- Required work
Go to the line containing "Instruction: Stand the" in the records below and print it and every following line exactly, on through the line containing "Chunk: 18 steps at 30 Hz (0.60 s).", then stop.

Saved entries
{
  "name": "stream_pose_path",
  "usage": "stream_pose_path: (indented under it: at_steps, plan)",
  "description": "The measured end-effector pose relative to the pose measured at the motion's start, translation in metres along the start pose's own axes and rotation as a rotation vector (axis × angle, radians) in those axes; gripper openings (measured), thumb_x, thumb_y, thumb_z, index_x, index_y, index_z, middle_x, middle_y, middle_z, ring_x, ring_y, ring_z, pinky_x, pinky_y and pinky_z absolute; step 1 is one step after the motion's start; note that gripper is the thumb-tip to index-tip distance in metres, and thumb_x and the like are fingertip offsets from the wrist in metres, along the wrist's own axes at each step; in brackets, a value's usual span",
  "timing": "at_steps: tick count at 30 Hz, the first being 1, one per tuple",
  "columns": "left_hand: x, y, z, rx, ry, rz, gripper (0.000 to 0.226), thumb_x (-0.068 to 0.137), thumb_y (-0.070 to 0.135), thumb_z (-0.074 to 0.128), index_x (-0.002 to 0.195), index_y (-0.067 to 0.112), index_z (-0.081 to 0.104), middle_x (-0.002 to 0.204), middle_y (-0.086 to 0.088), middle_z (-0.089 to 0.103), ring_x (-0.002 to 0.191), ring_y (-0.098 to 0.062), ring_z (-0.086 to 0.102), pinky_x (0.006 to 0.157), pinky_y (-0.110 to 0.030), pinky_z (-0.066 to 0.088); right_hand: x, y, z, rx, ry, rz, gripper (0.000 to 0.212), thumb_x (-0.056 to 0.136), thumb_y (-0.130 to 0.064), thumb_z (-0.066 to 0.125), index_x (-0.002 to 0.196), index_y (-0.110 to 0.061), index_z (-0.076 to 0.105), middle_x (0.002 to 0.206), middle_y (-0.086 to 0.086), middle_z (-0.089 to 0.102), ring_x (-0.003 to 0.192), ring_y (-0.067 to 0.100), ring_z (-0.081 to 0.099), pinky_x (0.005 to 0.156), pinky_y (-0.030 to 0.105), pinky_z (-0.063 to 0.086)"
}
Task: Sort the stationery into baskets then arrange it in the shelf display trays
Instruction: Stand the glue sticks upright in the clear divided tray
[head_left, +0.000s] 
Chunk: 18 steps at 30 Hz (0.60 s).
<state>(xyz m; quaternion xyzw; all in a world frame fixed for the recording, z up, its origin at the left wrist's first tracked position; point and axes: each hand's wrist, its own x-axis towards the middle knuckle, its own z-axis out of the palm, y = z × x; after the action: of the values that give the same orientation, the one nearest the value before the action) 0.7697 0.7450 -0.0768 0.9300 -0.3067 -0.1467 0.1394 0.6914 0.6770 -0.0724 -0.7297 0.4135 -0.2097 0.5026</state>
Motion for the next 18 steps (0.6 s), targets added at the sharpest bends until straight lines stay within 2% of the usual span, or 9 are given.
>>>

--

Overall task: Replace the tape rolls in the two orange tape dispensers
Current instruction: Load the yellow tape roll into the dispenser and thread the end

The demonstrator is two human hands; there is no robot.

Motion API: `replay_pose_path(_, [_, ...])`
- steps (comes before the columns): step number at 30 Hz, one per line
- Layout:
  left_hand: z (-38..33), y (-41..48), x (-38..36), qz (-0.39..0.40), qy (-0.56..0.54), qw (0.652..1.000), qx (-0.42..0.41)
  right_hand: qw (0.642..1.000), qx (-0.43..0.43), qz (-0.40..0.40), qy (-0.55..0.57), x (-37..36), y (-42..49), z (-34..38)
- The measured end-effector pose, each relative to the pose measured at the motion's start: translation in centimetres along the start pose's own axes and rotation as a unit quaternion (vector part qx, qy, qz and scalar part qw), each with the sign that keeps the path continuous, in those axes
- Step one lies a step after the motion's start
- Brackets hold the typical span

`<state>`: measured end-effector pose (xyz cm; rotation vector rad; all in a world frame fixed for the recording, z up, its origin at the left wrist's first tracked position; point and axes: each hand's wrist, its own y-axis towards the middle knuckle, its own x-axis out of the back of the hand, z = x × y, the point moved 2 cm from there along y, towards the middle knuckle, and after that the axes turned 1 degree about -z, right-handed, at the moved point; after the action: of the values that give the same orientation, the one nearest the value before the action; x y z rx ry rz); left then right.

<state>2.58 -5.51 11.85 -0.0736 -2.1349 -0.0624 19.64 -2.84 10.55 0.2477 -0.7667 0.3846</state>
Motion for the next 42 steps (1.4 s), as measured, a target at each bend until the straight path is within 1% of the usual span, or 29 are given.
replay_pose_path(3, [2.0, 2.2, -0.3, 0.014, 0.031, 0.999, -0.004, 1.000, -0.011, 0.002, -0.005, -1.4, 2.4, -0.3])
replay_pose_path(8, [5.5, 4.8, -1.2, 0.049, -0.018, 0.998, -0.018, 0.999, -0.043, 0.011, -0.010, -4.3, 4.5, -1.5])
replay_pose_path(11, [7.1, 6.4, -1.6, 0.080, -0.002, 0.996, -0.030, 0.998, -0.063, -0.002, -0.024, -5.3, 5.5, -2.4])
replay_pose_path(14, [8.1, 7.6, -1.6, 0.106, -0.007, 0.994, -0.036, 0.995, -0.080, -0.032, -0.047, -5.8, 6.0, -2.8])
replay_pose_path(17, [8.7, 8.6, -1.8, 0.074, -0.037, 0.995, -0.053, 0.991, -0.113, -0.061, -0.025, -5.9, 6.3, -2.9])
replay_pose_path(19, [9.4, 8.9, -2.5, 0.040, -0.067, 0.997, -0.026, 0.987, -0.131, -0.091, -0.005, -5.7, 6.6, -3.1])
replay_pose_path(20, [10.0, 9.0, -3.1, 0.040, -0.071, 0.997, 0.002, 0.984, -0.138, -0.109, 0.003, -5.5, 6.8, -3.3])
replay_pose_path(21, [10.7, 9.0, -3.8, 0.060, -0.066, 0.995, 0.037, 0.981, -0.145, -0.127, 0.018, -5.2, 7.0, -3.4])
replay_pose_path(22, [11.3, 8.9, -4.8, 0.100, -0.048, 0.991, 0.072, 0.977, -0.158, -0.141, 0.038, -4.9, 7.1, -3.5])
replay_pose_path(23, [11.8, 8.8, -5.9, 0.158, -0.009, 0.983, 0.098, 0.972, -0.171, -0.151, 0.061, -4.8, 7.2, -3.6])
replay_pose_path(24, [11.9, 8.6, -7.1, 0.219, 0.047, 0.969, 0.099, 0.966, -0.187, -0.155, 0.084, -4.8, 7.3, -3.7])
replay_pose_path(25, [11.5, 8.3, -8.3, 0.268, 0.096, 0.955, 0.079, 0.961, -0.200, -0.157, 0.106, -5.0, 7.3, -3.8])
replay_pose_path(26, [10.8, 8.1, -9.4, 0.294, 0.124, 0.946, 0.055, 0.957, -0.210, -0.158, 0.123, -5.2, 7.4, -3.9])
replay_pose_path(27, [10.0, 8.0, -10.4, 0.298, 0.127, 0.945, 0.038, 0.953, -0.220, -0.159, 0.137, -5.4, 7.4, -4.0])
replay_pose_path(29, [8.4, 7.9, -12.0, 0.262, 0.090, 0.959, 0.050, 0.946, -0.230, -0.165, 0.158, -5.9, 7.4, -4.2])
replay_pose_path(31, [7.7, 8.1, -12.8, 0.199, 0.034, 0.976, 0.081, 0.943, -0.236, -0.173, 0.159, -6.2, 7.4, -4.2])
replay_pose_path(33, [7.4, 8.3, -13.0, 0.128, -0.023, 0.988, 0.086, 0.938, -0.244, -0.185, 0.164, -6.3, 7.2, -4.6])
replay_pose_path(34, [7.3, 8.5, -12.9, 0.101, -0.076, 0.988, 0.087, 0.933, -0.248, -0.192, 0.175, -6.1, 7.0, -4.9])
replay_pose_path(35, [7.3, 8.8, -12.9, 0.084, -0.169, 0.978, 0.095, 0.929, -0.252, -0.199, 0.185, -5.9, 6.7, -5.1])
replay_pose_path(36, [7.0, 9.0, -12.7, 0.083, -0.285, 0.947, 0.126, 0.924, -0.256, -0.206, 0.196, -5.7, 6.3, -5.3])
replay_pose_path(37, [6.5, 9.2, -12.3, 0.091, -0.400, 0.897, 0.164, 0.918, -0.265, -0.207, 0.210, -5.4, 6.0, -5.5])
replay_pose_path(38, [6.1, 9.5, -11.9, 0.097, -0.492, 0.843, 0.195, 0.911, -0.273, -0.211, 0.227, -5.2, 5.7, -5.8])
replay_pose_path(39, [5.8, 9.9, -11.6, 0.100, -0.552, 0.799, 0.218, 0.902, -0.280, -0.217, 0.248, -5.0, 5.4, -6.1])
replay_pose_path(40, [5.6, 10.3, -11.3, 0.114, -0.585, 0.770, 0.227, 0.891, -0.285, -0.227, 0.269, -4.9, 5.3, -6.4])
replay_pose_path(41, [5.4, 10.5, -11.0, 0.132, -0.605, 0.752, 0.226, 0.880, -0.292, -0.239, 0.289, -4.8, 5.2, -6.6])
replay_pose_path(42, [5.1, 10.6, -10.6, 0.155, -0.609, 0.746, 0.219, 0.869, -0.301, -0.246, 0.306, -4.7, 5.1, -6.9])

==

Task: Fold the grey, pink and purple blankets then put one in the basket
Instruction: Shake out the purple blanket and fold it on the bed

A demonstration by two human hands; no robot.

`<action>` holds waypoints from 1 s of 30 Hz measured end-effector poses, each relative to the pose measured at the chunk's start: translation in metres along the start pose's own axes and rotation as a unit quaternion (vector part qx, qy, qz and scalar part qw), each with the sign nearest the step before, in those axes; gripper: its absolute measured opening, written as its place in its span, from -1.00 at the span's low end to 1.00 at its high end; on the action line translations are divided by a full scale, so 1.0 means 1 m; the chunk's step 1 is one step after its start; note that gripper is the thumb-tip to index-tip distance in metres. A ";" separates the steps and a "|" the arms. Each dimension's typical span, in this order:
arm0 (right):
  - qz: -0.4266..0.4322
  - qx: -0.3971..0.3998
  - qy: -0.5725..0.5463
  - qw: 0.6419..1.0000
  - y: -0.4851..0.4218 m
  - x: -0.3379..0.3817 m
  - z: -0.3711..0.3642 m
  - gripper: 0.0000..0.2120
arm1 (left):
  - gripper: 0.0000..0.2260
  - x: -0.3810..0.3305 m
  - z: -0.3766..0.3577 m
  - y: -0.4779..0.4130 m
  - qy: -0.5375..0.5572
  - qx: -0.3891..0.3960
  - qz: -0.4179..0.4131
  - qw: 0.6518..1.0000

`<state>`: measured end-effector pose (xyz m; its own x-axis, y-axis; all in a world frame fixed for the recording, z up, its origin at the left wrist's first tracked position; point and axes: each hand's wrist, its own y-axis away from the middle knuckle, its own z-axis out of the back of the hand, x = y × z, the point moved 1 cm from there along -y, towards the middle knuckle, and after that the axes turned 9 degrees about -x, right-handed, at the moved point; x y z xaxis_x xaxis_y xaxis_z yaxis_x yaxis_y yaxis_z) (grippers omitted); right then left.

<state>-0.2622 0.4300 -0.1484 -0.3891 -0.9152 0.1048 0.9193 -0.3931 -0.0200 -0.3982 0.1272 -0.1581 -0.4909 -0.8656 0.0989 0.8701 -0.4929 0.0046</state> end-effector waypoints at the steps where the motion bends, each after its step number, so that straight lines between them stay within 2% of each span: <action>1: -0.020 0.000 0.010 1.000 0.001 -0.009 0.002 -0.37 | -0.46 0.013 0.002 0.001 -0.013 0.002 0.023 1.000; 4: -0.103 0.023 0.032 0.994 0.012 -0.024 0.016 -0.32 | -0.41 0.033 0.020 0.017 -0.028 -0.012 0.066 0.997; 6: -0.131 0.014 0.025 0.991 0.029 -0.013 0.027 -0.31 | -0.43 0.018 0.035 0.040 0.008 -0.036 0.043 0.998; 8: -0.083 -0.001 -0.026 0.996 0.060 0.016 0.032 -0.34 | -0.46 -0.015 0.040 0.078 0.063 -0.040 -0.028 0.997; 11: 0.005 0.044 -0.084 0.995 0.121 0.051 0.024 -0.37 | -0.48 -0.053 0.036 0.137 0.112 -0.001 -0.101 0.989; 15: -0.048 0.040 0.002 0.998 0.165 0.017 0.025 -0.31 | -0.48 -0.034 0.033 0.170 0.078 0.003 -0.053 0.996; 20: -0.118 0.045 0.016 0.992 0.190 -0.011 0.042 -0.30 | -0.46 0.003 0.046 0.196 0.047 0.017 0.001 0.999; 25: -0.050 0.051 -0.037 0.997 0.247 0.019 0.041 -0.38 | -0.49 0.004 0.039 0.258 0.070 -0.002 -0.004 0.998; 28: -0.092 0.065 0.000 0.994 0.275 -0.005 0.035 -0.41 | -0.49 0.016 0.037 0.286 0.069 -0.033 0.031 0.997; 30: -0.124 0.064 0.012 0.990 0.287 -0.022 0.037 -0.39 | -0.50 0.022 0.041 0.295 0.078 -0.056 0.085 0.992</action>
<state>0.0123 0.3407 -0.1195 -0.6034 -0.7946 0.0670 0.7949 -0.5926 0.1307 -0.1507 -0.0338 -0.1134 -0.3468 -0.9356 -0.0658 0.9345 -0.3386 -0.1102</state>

- Answer to this exercise
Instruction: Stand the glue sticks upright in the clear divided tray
[head_left, +0.000s] 
Chunk: 18 steps at 30 Hz (0.60 s).

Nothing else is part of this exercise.